Kennedy testified to the House Energy and Commerce Committee’s Health Subcommittee that HHS chief counsel Chris Klomp, the number two at the department, had spoken with Trump about Schwartz’s nomination.
The president tapped Schwartz, who was the deputy surgeon general during his first term, to head the CDC last week.
The agency has been swarmed with controversy, particularly after the termination of former Director Susan Monarez, who was fired less than a month on the job after she refused to terminate top agency scientists and implement changes to vaccine recommendations without a scientific review, both requests of Kennedy.
Schwartz’s nomination comes as the Trump White House has been looking to reel in Kennedy’s controversial health policies, dubbed Make America Healthy Again, ahead of the 2026 midterm elections.
While the Trump administration has indicated it views Kennedy’s MAHA coalition as an essential voting bloc to secure strong turnout in the upcoming election, the White House does believe some of its vaccine messaging is too polarizing.
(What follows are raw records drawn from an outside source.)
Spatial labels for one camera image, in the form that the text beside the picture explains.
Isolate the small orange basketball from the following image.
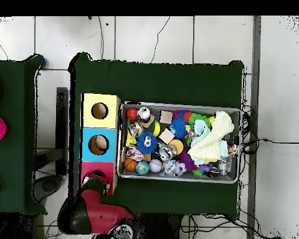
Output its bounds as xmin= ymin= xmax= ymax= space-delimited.
xmin=124 ymin=157 xmax=138 ymax=172

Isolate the globe print ball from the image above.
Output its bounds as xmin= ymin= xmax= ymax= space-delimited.
xmin=135 ymin=161 xmax=150 ymax=176

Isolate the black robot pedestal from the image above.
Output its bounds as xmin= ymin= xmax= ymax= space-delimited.
xmin=139 ymin=213 xmax=183 ymax=239

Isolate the plain wooden cube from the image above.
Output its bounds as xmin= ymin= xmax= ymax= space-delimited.
xmin=158 ymin=128 xmax=176 ymax=145

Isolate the cream knitted cloth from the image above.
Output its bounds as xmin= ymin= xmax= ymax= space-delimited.
xmin=187 ymin=110 xmax=235 ymax=161

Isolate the blue spiky ball with eyes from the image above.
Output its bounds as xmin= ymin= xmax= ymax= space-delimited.
xmin=136 ymin=131 xmax=158 ymax=154

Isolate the silver wire mesh bin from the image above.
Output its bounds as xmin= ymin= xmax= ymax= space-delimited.
xmin=115 ymin=101 xmax=242 ymax=184

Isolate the plain orange ball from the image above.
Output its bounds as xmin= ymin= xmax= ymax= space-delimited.
xmin=126 ymin=107 xmax=139 ymax=120

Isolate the mint green cloth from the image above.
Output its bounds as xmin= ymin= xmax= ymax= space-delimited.
xmin=190 ymin=119 xmax=211 ymax=146

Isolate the wooden box with three holes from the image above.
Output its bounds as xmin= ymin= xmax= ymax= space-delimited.
xmin=78 ymin=93 xmax=121 ymax=196

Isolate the dark green side tablecloth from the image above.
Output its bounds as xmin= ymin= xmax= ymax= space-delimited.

“Vaccines are not popular issues to talk about,” one administration official told the Washington Post last month. “It goes back to polling.”
Kennedy, a longtime vaccine conspiracy theorist, has not been entirely successful in his quest to entirely upend vaccines in the U.S., but he has been successful in changing the recommendations for the childhood vaccine schedule and making the COVID-19 vaccine more inaccessible.
Schwartz, unlike Kennedy, has no known ties to anti-vaxxers.
In a statement, HHS spokesperson Andrew Nixon said “Secretary Kennedy was fully engaged in the process and supports Dr. Schwartz’s nomination,“ adding that Kennedy is ”fully confident in her ability to strengthen the agency and deliver results for the American people.”
During questioning at Tuesday’s hearing, Kennedy did not commit to implementing any vaccine guidance that would be issued by Schwartz.
“You’ll probably fire her because you will not accept recommendations based on science,” California Democratic Rep. Raul Ruiz told Kennedy, in reference to Monarez’s firing.
Trump skirting around his top health advisor comes as he has been rethinking his Cabinet officials as the administration is weighing strategies, including firing more officials, ahead of the midterms, which are already expected to be disastrous for Republicans.
The Wall Street Journal reported last month that Kennedy’s “standing among some staff is at a new low.”
“You must be aware of that,” Ruiz added during the hearing. “It must be nerve-wracking, especially after AG Bondi, and Secretaries Noem and Chavez-Deremer were fired for making the president look bad.”